▸ ASSIGNMENT
Every line containing the string "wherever" should be returned from the records.

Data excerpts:

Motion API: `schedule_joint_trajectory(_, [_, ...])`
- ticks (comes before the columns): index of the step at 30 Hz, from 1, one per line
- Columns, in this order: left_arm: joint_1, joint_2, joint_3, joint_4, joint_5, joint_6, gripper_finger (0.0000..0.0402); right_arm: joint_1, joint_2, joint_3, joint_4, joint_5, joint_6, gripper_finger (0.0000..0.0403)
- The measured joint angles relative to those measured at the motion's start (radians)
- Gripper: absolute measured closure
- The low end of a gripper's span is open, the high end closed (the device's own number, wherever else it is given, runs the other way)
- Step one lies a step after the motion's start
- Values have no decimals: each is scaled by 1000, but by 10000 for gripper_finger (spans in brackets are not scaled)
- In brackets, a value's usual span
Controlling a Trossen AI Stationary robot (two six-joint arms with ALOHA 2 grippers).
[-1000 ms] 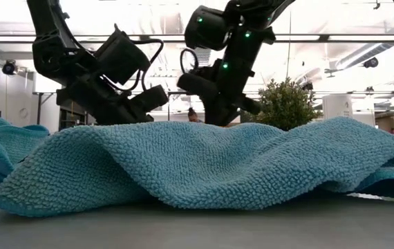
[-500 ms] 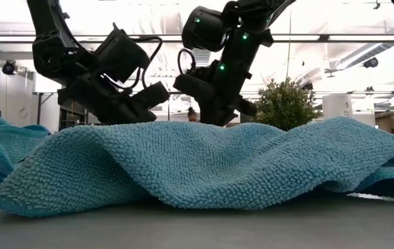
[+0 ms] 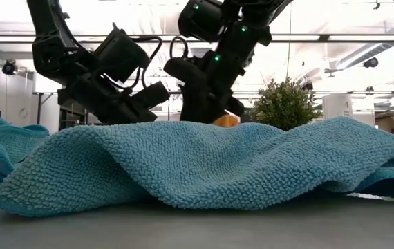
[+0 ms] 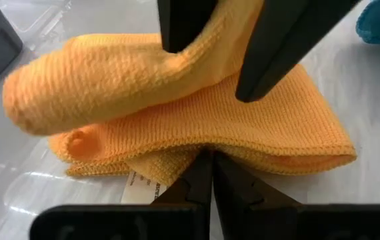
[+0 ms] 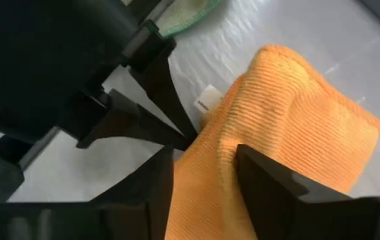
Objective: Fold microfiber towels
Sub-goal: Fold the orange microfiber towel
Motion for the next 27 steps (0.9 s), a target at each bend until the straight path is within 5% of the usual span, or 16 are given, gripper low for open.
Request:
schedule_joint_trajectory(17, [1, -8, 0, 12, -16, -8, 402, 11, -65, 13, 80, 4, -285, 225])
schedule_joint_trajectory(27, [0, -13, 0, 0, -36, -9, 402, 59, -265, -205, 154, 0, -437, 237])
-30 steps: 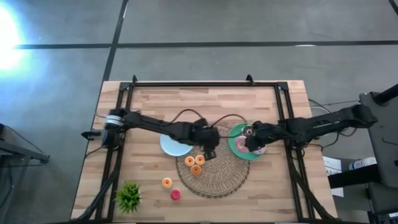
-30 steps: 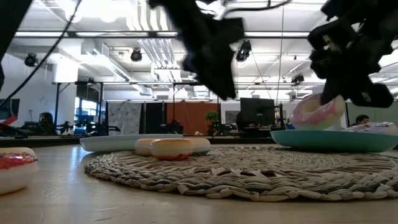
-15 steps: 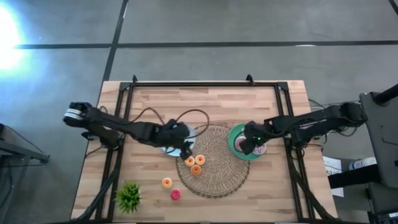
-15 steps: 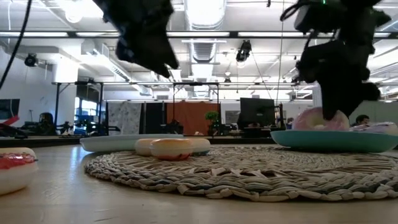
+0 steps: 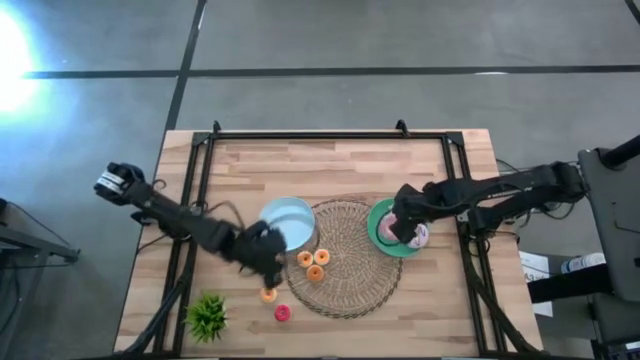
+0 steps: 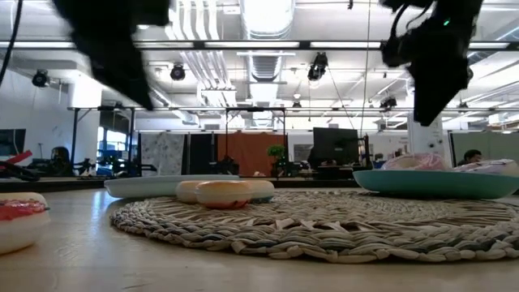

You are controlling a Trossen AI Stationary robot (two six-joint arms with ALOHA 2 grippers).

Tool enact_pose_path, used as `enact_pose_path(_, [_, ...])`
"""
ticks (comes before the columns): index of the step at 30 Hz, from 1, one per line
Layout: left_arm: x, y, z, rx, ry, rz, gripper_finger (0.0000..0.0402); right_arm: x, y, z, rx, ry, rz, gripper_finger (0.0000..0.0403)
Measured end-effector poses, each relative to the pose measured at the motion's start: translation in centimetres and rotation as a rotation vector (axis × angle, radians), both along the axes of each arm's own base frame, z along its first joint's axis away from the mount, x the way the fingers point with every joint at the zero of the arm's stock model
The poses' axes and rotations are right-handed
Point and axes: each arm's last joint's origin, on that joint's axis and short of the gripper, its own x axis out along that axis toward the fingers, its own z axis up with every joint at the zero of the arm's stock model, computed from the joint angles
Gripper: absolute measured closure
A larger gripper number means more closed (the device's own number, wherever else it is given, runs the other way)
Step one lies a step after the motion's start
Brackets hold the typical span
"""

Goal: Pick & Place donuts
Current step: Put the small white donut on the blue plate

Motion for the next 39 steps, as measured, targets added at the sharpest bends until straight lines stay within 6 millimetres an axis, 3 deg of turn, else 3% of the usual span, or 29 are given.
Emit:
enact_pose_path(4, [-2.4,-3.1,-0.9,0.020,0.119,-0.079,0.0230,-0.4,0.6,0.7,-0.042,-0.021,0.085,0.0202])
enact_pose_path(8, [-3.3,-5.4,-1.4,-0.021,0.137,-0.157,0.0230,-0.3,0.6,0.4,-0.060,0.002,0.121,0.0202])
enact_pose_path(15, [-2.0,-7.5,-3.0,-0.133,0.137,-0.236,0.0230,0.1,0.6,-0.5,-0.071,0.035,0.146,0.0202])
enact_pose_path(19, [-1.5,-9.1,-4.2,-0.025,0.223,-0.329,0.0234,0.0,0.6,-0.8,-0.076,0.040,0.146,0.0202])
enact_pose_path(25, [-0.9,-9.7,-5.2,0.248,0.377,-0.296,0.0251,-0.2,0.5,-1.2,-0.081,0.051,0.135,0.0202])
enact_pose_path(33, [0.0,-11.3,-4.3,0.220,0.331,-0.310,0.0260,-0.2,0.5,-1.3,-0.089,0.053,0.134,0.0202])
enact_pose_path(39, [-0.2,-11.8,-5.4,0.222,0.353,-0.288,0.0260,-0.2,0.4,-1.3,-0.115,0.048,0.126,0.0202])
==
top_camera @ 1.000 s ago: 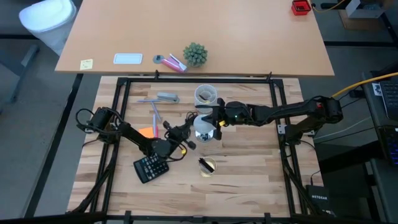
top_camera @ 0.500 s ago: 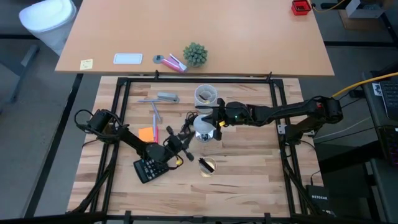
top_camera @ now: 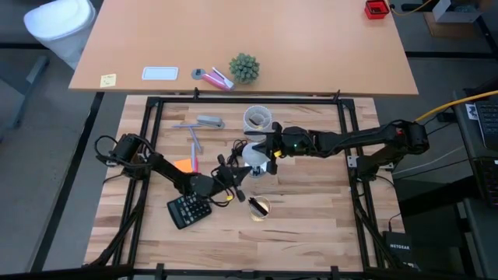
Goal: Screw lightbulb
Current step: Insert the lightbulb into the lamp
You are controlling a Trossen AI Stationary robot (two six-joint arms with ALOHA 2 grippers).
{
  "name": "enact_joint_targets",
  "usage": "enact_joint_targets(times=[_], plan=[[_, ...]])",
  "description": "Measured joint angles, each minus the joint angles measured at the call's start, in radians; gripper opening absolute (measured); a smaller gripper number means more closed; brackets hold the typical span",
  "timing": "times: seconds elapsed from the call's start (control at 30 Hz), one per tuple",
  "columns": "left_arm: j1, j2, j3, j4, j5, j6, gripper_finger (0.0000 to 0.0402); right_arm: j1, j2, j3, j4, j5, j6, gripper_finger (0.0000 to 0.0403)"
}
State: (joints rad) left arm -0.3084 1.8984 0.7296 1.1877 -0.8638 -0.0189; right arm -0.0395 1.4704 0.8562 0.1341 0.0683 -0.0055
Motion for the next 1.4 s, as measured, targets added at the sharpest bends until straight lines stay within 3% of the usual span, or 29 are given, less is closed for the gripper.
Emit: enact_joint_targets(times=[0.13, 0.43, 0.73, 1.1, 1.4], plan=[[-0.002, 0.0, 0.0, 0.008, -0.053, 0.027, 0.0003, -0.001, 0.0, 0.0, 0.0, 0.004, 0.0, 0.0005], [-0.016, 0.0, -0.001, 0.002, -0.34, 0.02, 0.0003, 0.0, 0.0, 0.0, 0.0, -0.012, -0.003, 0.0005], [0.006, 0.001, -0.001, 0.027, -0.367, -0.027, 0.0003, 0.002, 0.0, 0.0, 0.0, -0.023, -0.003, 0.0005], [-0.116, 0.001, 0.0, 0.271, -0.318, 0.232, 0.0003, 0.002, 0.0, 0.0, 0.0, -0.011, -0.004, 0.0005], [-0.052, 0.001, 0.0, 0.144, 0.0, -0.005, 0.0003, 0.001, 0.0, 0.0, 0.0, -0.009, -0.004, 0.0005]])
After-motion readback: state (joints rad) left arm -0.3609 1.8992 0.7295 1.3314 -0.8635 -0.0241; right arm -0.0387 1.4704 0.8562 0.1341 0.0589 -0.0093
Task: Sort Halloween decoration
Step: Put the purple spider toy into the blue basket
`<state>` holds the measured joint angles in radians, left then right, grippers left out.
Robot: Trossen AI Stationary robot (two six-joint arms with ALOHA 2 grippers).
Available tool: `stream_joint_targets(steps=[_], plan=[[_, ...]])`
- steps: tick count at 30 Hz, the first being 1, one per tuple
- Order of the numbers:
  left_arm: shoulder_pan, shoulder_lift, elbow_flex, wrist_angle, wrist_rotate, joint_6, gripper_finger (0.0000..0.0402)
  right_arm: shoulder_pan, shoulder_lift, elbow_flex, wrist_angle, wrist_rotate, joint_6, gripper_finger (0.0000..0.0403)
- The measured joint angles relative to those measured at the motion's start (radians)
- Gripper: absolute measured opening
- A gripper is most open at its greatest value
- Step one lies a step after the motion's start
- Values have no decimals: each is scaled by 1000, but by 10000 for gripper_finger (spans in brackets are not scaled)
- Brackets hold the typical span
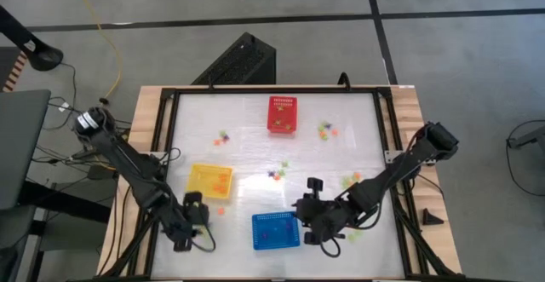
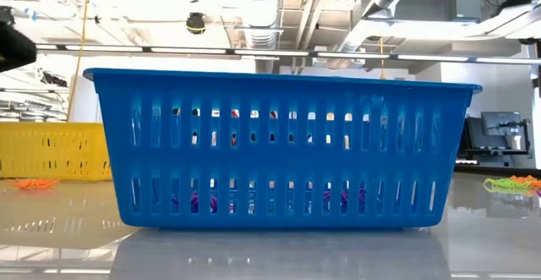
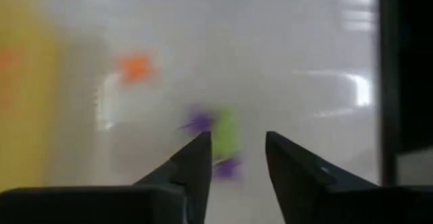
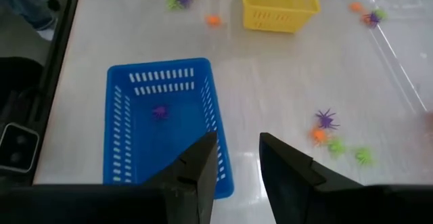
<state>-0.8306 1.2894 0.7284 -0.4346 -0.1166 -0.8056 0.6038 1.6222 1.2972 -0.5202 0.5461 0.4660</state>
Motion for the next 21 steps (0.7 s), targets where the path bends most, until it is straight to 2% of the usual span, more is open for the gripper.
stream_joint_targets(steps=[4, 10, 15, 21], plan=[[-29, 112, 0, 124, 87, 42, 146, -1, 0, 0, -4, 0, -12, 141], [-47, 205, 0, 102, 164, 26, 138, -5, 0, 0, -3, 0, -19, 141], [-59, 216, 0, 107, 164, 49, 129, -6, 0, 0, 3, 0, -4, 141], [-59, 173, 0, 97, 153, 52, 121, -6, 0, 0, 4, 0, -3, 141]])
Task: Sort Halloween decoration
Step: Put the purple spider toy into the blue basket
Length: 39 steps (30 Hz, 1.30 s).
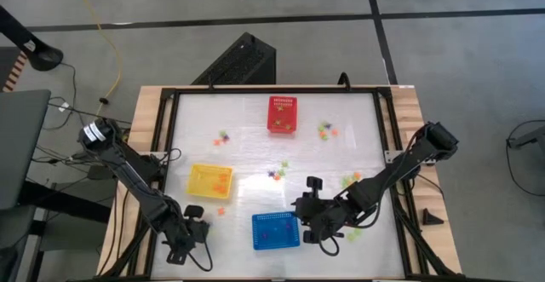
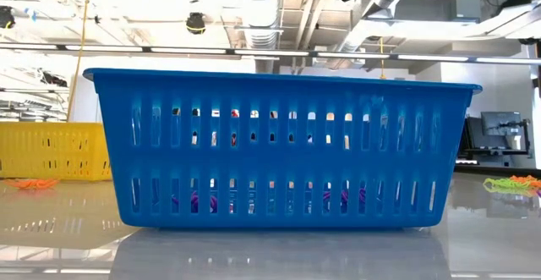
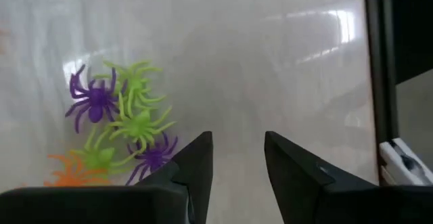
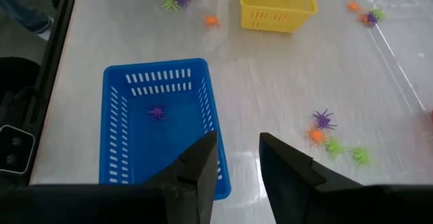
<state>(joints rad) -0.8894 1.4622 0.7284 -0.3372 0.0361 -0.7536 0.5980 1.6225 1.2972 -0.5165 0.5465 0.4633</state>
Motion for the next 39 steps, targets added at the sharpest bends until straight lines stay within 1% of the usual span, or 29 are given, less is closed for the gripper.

▸ COMPLETED TASK
- The low end of a gripper's span is open, the high end closed (the device's own number, wherever else it is given, runs the other way)
A larger gripper number means more closed (the device's own number, wherever else it is given, runs the other way)

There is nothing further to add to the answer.